The text addresses these considerations by applying fuzzy set theory to image thresholding, segmentation, edge detection, enhancement, clustering, color retrieval, clustering in pattern recognition, and other image processing operations. Highlighting key ideas, the authors present the experimental results of their own new fuzzy approaches and those suggested by different authors, offering data and insights that will be useful to teachers, scientists, and engineers, among others.
商品描述(中文翻譯)
在與使用「清晰」數學的傳統影像分析方法相比,模糊集合技術提供了一個優雅的基礎和一套豐富的方法論,適用於各種影像處理任務。然而,對模糊處理的深入理解需要對基本原則和背景知識有堅實的掌握。

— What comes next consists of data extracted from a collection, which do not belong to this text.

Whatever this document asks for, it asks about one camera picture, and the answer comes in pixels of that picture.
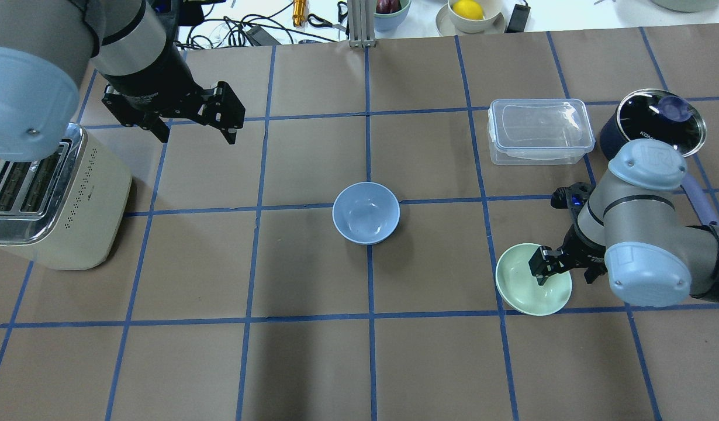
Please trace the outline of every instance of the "green plate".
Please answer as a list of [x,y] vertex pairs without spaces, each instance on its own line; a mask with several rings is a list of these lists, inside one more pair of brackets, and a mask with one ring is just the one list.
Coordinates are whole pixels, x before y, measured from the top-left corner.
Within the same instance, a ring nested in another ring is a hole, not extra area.
[[538,248],[538,244],[522,243],[502,253],[495,270],[495,285],[502,299],[519,312],[550,315],[568,303],[573,279],[570,272],[565,272],[552,275],[544,286],[539,286],[528,267],[528,261]]

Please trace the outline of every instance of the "white dish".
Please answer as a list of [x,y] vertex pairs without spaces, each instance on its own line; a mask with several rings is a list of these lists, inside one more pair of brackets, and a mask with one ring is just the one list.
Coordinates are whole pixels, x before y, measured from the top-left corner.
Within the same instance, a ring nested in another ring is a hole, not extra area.
[[[469,35],[466,32],[458,31],[458,29],[453,26],[453,22],[451,22],[450,17],[448,17],[448,13],[450,13],[450,11],[448,11],[448,5],[443,6],[442,8],[440,8],[440,11],[437,12],[437,16],[435,17],[437,33],[440,34],[441,37],[452,37],[453,35]],[[504,33],[505,29],[506,23],[504,22],[504,16],[502,16],[502,13],[498,13],[492,26],[488,27],[482,32],[477,32],[477,34],[502,34]]]

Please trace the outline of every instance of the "lemon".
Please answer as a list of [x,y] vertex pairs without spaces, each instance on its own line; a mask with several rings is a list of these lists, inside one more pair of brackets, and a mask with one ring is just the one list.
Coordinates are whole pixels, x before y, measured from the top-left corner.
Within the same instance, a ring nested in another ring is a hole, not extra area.
[[485,11],[479,3],[474,0],[460,0],[453,5],[453,11],[464,19],[482,20],[485,18]]

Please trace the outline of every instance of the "toaster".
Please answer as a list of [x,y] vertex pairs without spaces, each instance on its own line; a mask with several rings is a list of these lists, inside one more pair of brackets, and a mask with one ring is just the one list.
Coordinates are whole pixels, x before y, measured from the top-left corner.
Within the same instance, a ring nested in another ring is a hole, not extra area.
[[130,183],[119,157],[69,123],[49,157],[0,162],[0,248],[52,269],[97,266],[108,258]]

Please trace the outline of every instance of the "container lid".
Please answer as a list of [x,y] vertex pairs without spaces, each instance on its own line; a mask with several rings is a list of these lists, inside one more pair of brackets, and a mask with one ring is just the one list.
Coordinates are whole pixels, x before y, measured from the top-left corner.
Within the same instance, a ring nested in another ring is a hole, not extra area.
[[557,160],[593,150],[595,139],[580,99],[496,99],[490,135],[511,157]]
[[691,104],[661,89],[641,89],[619,103],[617,125],[626,139],[656,139],[683,156],[697,152],[705,142],[706,127]]

《Fuzzy Image Processing and Applications with MATLAB®》介紹了這個令人興奮且充滿活力的影像處理分支背後的整體科學和基本數學,這在遙感、醫學影像和視頻監控等應用領域變得越來越重要。
許多文本涵蓋了清晰集合的使用,但本書的獨特之處在於探討了對模糊集合影像處理的興趣激增和顯著增長。著名的作者清楚地闡述了模糊集合理論的理論概念和應用,以及它們在增強、分割、濾波、邊緣檢測、基於內容的影像檢索、模式識別和聚類等領域的影響。他們詳細描述了模糊的所有組成部分,包括預處理、閾值檢測和基於匹配的分割。
**最小化處理錯誤使用動態模糊集合理論**
本書作為MATLAB的入門書,展示了如何在模糊影像處理方法中實施它。它說明了如何使用代碼來改善計算,以幫助防止或處理不精確性——無論是在影像的灰階、物體的幾何形狀、物體邊緣或邊界的定義,或是在知識表示、物體識別或影像解釋中。
本書通過將模糊集合理論應用於影像閾值處理、分割、邊緣檢測、增強、聚類、顏色檢索、模式識別中的聚類及其他影像處理操作來解決這些考量。作者突出了關鍵思想,展示了他們自己新模糊方法的實驗結果以及不同作者提出的方法,提供了對教師、科學家和工程師等人有用的數據和見解。